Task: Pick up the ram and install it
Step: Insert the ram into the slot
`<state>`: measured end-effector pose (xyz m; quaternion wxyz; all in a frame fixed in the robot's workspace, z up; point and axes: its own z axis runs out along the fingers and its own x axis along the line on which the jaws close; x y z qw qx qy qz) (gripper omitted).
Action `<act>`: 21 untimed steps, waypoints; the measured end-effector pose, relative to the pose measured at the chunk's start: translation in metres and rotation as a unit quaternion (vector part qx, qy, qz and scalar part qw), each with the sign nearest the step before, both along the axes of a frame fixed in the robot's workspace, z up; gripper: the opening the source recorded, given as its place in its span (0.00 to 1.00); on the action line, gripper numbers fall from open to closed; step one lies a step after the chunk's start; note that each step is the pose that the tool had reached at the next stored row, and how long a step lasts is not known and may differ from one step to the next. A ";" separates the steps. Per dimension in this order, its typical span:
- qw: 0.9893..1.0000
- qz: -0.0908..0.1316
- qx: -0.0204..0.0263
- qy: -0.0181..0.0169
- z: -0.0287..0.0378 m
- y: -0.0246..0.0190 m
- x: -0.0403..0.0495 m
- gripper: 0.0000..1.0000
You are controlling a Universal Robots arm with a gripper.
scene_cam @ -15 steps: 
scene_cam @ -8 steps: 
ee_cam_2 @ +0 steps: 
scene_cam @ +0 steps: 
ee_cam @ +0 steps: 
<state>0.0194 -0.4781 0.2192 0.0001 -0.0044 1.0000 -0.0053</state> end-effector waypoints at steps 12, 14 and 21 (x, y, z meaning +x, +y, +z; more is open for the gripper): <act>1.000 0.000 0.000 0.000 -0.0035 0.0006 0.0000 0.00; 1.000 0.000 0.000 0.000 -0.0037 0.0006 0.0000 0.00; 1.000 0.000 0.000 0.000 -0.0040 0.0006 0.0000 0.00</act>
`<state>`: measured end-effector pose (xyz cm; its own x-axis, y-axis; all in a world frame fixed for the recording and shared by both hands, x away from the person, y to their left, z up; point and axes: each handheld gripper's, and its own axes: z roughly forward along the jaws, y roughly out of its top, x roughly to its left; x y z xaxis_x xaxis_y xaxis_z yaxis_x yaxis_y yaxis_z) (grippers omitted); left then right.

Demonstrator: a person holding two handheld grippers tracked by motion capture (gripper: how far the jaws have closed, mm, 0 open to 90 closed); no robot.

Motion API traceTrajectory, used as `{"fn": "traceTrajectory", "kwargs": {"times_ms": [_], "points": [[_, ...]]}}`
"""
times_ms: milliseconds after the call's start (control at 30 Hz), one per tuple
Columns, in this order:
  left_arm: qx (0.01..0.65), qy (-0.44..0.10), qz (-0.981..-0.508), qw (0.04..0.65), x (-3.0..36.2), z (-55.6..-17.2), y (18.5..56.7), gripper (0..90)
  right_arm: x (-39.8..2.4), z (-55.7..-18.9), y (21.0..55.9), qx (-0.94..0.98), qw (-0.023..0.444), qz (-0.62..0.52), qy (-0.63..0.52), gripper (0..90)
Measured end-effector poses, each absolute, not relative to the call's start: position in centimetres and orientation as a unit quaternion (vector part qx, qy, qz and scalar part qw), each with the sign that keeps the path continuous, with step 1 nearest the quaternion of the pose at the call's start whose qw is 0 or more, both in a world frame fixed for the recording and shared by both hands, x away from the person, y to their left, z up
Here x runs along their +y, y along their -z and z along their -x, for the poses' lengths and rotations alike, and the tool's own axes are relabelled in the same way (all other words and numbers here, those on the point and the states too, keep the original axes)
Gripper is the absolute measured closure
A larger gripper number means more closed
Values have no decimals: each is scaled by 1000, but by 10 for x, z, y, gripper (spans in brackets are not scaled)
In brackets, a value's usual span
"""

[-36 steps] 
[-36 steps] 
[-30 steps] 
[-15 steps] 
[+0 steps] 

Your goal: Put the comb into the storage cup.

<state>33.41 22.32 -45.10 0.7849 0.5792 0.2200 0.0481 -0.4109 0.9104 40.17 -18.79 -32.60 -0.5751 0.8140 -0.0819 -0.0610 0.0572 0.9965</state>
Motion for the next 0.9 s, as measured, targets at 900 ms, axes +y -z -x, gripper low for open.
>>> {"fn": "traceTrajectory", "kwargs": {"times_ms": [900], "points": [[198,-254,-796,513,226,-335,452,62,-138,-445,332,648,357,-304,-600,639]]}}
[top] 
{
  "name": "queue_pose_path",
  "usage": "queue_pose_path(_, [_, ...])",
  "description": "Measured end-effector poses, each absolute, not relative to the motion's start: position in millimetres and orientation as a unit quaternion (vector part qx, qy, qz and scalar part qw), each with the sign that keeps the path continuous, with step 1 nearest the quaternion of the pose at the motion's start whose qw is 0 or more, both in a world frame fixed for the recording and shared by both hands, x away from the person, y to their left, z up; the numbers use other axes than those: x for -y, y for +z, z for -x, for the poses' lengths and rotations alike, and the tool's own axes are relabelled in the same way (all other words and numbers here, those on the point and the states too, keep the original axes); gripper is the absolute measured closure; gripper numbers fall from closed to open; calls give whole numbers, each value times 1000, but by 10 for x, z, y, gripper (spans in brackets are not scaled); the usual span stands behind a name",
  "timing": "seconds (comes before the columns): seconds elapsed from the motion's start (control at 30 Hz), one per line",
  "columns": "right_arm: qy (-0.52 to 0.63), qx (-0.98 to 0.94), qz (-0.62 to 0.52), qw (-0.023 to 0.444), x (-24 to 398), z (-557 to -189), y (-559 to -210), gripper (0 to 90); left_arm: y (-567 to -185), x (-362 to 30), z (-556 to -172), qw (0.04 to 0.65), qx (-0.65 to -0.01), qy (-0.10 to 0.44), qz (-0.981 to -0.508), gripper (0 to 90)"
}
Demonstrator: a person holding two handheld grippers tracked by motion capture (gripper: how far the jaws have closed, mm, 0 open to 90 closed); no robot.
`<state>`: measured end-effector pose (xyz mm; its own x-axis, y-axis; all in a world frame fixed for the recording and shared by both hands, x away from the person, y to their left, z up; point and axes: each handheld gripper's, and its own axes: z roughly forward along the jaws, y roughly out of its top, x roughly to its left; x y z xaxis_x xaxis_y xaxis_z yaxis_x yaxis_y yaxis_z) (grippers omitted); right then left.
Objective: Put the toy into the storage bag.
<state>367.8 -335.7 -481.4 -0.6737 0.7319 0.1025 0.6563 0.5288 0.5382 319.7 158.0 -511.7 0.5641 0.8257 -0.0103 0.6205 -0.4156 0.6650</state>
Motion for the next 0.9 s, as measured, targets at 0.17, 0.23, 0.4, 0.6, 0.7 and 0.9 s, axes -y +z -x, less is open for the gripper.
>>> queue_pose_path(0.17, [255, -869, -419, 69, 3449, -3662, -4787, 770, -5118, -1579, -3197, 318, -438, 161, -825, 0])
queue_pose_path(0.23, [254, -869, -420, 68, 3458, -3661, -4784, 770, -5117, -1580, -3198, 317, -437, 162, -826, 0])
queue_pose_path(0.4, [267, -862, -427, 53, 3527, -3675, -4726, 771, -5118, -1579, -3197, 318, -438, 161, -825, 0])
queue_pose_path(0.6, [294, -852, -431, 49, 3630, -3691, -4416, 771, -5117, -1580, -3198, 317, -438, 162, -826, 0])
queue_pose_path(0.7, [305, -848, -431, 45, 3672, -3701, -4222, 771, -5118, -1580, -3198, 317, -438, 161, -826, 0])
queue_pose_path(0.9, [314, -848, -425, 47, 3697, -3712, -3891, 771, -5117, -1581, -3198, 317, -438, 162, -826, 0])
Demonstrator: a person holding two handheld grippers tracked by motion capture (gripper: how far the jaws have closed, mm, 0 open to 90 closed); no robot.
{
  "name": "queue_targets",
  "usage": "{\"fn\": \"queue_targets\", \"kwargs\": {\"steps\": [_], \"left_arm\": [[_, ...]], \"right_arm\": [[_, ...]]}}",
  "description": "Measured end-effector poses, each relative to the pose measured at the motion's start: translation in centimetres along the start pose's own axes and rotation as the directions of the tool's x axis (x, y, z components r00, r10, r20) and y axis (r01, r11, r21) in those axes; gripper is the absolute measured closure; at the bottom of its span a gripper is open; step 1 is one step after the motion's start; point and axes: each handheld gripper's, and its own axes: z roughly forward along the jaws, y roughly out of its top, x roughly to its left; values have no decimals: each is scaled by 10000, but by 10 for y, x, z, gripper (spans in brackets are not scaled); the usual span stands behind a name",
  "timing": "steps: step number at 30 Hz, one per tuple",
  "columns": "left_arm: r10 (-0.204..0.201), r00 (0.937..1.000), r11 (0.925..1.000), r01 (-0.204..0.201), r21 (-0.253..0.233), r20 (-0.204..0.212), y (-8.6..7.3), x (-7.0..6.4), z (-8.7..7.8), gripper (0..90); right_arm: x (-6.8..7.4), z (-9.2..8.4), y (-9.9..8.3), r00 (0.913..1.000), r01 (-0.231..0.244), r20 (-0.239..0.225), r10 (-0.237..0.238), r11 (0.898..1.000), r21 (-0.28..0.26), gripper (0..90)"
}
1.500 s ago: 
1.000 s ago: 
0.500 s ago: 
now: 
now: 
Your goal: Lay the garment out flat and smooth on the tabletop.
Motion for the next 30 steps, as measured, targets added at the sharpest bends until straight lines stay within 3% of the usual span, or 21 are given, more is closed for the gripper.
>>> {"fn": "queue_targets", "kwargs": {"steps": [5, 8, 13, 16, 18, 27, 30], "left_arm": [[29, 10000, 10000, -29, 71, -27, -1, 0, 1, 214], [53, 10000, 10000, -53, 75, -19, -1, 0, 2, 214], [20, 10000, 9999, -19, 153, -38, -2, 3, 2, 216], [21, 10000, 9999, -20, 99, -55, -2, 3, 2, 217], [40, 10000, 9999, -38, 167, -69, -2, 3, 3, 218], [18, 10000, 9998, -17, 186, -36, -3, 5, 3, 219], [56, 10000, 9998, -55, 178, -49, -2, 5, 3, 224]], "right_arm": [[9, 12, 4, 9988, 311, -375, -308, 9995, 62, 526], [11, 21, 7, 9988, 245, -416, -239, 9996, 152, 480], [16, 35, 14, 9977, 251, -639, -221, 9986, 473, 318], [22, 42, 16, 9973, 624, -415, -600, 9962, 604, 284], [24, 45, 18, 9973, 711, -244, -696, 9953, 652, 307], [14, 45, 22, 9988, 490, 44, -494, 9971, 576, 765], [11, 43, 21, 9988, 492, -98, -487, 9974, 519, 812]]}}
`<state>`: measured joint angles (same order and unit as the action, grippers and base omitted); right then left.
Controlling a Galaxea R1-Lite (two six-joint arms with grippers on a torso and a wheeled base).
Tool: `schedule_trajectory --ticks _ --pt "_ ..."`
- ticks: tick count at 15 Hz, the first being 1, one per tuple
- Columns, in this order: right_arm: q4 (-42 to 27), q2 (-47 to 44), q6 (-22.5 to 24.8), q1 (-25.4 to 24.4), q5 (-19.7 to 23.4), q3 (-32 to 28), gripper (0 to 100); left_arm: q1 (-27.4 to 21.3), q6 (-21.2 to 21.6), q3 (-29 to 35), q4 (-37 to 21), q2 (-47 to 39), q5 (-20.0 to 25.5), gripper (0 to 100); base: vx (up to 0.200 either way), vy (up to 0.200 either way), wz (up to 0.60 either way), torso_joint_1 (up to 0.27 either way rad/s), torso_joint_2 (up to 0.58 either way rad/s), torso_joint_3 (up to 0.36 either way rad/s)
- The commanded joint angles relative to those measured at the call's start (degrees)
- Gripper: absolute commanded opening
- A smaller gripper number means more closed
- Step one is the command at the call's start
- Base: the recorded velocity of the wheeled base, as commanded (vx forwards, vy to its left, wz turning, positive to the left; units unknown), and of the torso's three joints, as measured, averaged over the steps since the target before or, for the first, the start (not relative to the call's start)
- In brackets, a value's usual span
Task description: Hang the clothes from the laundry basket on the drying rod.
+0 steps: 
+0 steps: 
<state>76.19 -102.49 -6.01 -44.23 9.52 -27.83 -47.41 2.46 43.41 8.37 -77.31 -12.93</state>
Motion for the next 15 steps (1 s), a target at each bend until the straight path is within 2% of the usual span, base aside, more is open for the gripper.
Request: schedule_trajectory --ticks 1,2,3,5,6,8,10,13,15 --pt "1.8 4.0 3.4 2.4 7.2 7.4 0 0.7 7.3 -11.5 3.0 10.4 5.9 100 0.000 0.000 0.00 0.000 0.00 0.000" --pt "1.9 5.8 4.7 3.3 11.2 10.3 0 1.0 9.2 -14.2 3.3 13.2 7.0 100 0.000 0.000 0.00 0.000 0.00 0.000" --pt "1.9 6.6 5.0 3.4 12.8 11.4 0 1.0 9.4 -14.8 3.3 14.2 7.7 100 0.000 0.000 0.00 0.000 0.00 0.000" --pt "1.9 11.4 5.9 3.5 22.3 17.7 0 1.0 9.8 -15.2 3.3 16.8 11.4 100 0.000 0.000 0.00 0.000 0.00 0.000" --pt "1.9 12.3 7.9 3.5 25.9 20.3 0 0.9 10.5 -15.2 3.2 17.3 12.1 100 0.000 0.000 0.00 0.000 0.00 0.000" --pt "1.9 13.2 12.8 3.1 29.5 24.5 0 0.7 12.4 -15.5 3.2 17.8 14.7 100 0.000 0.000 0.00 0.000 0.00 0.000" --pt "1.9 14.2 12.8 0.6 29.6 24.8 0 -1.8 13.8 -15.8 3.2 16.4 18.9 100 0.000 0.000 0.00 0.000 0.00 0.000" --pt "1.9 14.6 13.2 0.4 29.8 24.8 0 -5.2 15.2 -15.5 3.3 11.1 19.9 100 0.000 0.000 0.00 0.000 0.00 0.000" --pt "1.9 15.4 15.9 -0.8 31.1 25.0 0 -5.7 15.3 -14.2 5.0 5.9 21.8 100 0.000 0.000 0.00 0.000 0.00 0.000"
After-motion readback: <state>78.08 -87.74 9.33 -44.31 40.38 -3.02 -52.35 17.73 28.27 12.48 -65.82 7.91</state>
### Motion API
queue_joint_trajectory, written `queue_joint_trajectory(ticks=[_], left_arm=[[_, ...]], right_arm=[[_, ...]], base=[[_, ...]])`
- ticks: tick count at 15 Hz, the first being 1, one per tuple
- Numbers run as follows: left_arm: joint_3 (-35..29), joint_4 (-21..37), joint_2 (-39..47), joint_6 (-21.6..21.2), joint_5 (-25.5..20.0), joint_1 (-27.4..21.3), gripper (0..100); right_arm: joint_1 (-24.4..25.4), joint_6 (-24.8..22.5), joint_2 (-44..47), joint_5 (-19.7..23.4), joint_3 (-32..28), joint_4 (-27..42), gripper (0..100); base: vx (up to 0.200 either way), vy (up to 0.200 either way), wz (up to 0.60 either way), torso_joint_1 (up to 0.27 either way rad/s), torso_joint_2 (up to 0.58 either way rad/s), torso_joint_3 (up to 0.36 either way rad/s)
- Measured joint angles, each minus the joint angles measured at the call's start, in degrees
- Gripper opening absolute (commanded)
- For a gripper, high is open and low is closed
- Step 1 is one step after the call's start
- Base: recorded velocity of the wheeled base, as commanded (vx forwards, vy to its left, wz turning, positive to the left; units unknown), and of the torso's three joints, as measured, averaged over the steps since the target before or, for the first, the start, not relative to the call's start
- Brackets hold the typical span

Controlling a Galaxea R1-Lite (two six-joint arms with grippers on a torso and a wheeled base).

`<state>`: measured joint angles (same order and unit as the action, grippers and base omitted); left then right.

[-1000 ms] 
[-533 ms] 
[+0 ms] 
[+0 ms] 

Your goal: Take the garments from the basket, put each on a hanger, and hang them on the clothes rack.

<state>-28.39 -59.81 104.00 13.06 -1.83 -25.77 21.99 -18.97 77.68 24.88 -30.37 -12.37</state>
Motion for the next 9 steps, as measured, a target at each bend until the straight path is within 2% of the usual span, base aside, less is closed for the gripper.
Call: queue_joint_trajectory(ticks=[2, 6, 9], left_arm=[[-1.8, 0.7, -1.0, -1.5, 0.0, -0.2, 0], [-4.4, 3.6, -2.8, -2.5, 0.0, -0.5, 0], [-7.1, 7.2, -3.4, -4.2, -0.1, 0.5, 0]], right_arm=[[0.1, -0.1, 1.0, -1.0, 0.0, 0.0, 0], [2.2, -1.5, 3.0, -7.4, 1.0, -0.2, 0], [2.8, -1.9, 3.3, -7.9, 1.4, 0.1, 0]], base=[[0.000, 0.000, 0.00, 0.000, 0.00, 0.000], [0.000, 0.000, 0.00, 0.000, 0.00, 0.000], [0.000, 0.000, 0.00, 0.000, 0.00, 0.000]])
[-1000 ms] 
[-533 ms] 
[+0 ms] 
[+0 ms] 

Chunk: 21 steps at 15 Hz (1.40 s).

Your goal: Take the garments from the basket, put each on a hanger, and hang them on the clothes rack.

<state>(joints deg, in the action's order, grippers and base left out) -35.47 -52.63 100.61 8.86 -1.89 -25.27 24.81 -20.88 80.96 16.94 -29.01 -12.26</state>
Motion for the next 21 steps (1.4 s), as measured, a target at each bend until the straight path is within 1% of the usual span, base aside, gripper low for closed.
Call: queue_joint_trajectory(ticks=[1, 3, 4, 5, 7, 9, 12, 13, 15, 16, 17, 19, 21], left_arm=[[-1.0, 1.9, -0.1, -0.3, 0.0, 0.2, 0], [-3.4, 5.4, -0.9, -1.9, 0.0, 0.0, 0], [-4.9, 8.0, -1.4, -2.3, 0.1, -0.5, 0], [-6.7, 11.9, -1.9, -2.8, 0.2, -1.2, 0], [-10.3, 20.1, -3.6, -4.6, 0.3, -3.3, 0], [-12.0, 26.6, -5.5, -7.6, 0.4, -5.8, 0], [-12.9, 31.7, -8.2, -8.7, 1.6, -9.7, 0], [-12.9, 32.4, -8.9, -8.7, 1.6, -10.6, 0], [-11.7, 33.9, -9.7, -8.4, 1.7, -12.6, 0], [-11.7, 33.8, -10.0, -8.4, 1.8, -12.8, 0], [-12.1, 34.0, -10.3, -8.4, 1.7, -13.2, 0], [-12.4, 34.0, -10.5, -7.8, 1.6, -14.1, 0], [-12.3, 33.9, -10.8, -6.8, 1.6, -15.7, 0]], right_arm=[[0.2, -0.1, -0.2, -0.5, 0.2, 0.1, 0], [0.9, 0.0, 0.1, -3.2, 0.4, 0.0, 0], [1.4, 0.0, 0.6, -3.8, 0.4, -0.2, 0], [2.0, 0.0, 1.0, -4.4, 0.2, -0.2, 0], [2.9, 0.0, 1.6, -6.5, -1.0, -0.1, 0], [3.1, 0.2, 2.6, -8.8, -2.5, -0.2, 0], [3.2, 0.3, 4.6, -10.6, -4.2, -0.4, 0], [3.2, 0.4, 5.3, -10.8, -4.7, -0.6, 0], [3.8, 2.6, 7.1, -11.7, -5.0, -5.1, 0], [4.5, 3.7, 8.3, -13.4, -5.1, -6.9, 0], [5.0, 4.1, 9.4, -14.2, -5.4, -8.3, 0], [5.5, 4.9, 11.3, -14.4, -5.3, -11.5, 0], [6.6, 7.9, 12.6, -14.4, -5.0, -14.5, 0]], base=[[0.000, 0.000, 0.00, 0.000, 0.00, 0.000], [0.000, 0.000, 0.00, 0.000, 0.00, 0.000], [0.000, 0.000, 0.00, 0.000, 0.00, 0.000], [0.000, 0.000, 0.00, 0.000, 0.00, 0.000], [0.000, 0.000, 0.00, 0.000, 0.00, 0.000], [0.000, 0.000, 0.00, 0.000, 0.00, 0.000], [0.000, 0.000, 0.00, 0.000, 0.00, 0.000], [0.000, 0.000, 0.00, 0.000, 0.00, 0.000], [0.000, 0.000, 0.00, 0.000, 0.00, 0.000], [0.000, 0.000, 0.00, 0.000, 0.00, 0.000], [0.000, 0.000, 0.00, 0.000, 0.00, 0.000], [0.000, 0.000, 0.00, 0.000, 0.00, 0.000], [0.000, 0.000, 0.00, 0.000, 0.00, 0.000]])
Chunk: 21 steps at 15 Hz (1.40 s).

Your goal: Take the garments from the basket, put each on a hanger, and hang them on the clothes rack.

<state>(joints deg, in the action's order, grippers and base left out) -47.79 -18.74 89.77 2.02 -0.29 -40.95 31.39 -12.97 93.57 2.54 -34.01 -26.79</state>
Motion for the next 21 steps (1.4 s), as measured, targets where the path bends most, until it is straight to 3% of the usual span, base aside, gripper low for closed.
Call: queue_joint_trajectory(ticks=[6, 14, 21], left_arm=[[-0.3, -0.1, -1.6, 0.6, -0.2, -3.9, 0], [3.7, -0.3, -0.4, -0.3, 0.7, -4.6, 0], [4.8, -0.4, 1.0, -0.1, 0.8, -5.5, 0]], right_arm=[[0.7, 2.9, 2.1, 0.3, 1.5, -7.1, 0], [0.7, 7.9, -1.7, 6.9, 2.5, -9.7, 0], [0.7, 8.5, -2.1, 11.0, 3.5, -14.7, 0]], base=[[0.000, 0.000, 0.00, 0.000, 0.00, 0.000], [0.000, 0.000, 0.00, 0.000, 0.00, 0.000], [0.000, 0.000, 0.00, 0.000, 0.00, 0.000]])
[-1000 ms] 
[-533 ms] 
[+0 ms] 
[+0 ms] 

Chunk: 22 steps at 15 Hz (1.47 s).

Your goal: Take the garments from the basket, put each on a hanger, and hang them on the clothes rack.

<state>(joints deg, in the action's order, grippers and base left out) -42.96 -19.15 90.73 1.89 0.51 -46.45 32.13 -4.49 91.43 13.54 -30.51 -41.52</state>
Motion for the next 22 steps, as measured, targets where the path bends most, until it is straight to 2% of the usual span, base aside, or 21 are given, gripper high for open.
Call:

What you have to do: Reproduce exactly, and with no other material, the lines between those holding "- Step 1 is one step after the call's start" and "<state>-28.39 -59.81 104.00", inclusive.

Response:
- Step 1 is one step after the call's start
- Base: recorded velocity of the wheeled base, as commanded (vx forwards, vy to its left, wz turning, positive to the left; units unknown), and of the torso's three joints, as measured, averaged over the steps since the target before or, for the first, the start, not relative to the call's start
- Brackets hold the typical span

Controlling a Galaxea R1-Lite (two six-joint arms with grippers on a torso and a wheeled base).

`<state>`: measured joint angles (same order and unit as the action, grippers and base omitted); left then right.

[-1000 ms] 
[-533 ms] 
[+0 ms] 
[+0 ms] 

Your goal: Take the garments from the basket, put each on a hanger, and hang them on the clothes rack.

<state>-28.39 -59.81 104.00 13.06 -1.83 -25.77 21.99 -18.97 77.68 24.88 -30.37 -12.37</state>

The answer has been given in full.